Copy all the records word for word, apart from any pictures.

SOURCE INFORMATION START

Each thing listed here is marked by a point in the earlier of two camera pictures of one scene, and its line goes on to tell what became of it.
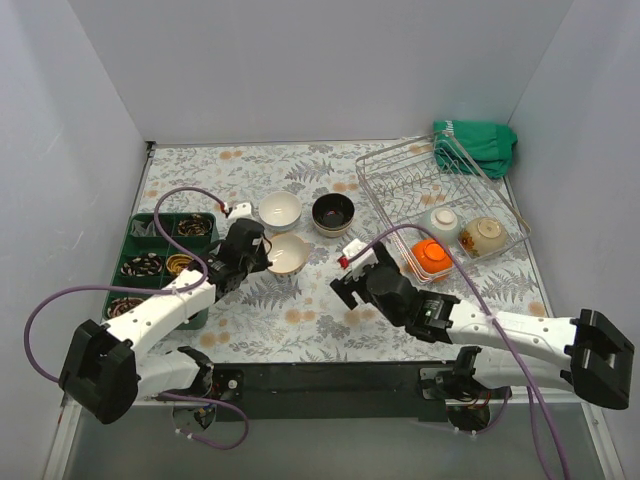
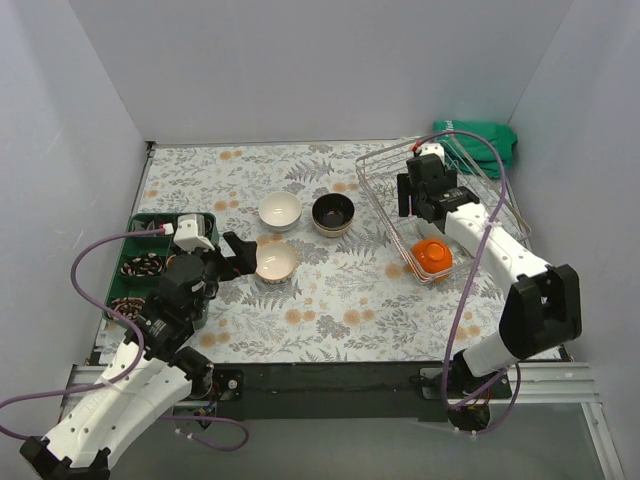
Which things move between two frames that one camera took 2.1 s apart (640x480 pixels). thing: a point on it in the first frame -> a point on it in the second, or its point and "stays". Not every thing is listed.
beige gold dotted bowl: (332, 214) stays
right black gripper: (353, 286) -> (406, 195)
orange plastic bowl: (431, 255) stays
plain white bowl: (280, 208) stays
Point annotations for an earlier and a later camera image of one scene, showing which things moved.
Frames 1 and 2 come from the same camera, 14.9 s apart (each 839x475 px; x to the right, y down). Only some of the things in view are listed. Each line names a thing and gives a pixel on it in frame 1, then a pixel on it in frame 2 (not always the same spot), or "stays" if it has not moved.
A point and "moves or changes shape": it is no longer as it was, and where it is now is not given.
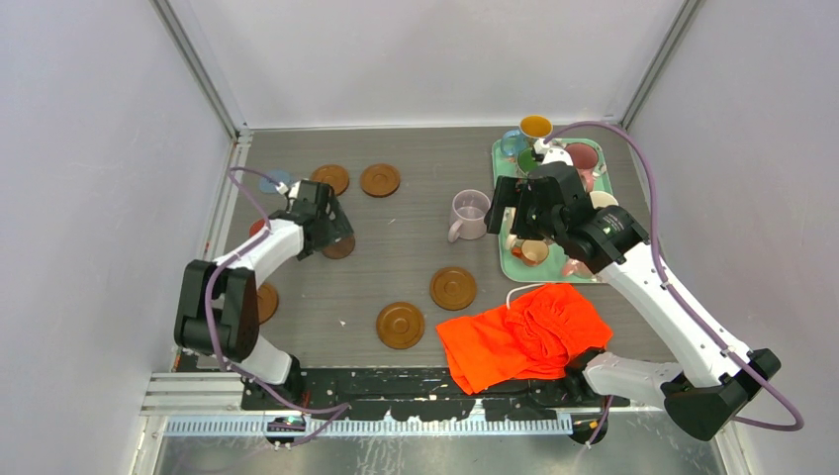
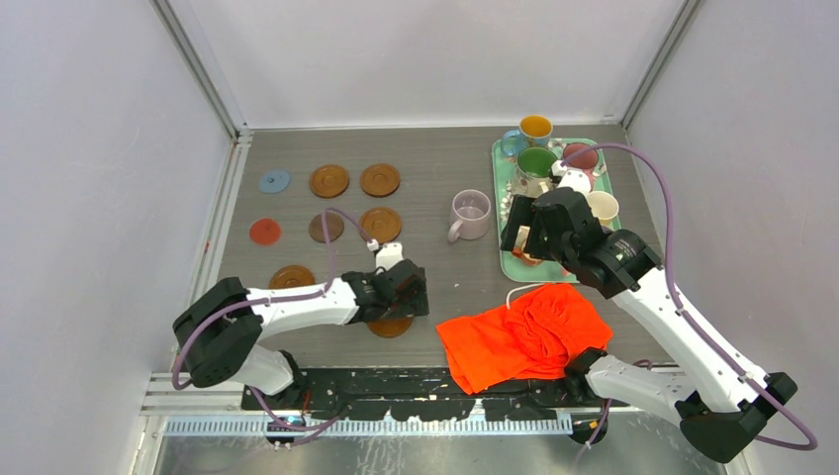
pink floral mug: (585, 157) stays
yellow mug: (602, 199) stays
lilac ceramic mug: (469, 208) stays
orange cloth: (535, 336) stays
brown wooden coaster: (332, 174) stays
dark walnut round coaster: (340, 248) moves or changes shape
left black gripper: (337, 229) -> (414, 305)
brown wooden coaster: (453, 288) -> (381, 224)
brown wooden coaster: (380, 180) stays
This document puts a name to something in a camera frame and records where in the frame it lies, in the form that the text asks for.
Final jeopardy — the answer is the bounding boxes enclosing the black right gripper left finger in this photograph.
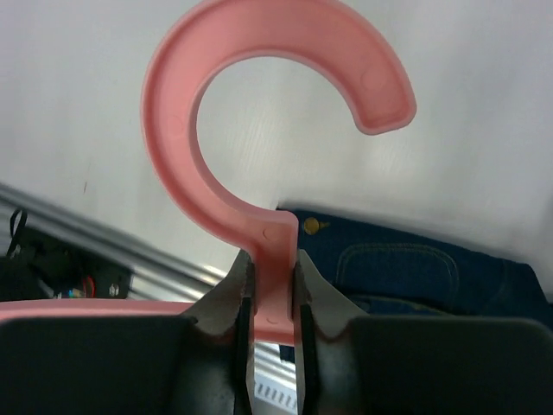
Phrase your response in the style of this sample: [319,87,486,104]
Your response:
[1,252,255,414]

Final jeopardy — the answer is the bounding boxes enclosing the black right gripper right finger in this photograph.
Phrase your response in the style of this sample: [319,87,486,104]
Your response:
[293,251,552,414]

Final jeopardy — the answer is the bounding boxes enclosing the dark blue denim skirt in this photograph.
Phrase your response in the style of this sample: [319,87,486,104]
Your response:
[278,209,552,364]

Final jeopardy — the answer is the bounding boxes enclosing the pink plastic hanger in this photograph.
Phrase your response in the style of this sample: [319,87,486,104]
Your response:
[0,0,418,343]

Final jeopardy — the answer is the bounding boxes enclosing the aluminium mounting rail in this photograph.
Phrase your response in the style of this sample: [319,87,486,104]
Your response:
[0,181,299,390]

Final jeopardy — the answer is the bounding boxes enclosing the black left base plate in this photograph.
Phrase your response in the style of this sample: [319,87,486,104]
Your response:
[1,208,131,302]

SOURCE INFORMATION END

§ REPLY TO THE TASK:
Each thing listed here is marked by a point in the earlier of two camera pictures of one scene, and its line goes on to tell what became of it.
Which things move between two frames that one camera took 2.1 s apart (640x480 pixels). thing: a point on it in the first frame -> a point on it in the second, or its point and "stays". Not every thing is listed.
beige gold dotted bowl: (332, 214) stays
right black gripper: (353, 286) -> (406, 195)
orange plastic bowl: (431, 255) stays
plain white bowl: (280, 208) stays
Point annotations for an earlier and a later camera image of one scene, showing which things moved.
Frames 1 and 2 come from the same camera, 14.9 s apart (each 839x475 px; x to the right, y down). Only some of the things in view are listed. Each line names a thing and gives a pixel on it in frame 1, then a pixel on it in frame 2 (not always the same spot), or "stays" if it has not moved.
A point and "moves or changes shape": it is no longer as it was, and where it is now is not given.
pink floral mug: (585, 157) stays
yellow mug: (602, 199) stays
lilac ceramic mug: (469, 208) stays
orange cloth: (535, 336) stays
brown wooden coaster: (332, 174) stays
dark walnut round coaster: (340, 248) moves or changes shape
left black gripper: (337, 229) -> (414, 305)
brown wooden coaster: (453, 288) -> (381, 224)
brown wooden coaster: (380, 180) stays
This document puts a name to something in a camera frame and records where in the frame it lies, in the form that the text asks for.
Final jeopardy — the answer is the bounding boxes enclosing the black right gripper left finger in this photograph.
Phrase your response in the style of this sample: [319,87,486,104]
Your response:
[1,252,255,414]

Final jeopardy — the answer is the bounding boxes enclosing the black right gripper right finger in this photograph.
Phrase your response in the style of this sample: [319,87,486,104]
Your response:
[293,251,552,414]

Final jeopardy — the answer is the bounding boxes enclosing the dark blue denim skirt in this photograph.
Phrase your response in the style of this sample: [319,87,486,104]
Your response:
[278,209,552,364]

Final jeopardy — the answer is the bounding boxes enclosing the pink plastic hanger in this photograph.
Phrase your response in the style of this sample: [319,87,486,104]
Your response:
[0,0,418,343]

Final jeopardy — the answer is the bounding boxes enclosing the aluminium mounting rail in this photograph.
Phrase your response in the style of this sample: [319,87,486,104]
Your response:
[0,181,299,390]

Final jeopardy — the answer is the bounding boxes enclosing the black left base plate in this photograph.
Phrase your response in the style of this sample: [319,87,486,104]
Your response:
[1,208,131,302]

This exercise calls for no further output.